### Exercise data
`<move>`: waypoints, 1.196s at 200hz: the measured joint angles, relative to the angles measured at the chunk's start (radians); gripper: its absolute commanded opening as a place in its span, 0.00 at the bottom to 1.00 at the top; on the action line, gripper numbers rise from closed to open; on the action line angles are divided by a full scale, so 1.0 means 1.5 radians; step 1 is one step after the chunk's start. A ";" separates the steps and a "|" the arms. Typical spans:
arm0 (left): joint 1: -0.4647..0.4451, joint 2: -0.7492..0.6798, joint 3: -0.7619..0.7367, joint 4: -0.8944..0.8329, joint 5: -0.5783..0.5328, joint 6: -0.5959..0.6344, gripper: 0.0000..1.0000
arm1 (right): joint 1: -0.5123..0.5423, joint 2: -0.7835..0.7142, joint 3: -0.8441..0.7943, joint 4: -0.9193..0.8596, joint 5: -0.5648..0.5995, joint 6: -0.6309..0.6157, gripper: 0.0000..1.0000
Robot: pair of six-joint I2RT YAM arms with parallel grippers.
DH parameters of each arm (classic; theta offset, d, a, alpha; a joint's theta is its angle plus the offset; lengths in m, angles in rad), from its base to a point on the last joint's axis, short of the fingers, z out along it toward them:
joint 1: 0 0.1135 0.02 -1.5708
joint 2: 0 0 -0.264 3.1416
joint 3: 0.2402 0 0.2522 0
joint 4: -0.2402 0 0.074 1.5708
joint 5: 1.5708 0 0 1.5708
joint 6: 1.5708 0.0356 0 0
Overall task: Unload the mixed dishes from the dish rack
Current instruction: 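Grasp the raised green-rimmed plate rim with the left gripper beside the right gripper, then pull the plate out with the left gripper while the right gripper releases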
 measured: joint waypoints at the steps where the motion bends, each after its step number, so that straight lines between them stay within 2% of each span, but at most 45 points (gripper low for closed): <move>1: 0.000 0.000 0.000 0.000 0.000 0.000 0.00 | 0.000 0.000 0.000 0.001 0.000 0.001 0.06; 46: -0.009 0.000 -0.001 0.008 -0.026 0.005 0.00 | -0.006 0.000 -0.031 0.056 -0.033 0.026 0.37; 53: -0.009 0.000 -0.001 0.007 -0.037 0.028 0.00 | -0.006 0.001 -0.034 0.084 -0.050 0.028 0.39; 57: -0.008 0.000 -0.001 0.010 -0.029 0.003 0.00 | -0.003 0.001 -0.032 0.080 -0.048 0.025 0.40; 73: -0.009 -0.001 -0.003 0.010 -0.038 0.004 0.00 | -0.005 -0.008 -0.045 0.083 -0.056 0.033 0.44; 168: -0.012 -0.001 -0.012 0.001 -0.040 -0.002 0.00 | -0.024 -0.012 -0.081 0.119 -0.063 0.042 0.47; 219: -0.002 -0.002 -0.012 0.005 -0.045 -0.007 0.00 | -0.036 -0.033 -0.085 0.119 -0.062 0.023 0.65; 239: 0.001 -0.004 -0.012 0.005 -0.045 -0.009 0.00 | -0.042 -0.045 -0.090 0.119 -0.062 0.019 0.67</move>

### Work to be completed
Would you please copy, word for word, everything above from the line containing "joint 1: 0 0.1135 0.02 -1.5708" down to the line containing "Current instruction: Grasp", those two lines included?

### Response to this task
joint 1: 0 0.1135 0.02 -1.5708
joint 2: 0 0 -0.264 3.1416
joint 3: 0.2402 0 0.2522 0
joint 4: -0.2402 0 0.074 1.5708
joint 5: 1.5708 0 0 1.5708
joint 6: 1.5708 0.0356 0 0
Overall task: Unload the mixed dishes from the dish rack
Current instruction: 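Grasp the raised green-rimmed plate rim with the left gripper beside the right gripper, then pull the plate out with the left gripper while the right gripper releases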

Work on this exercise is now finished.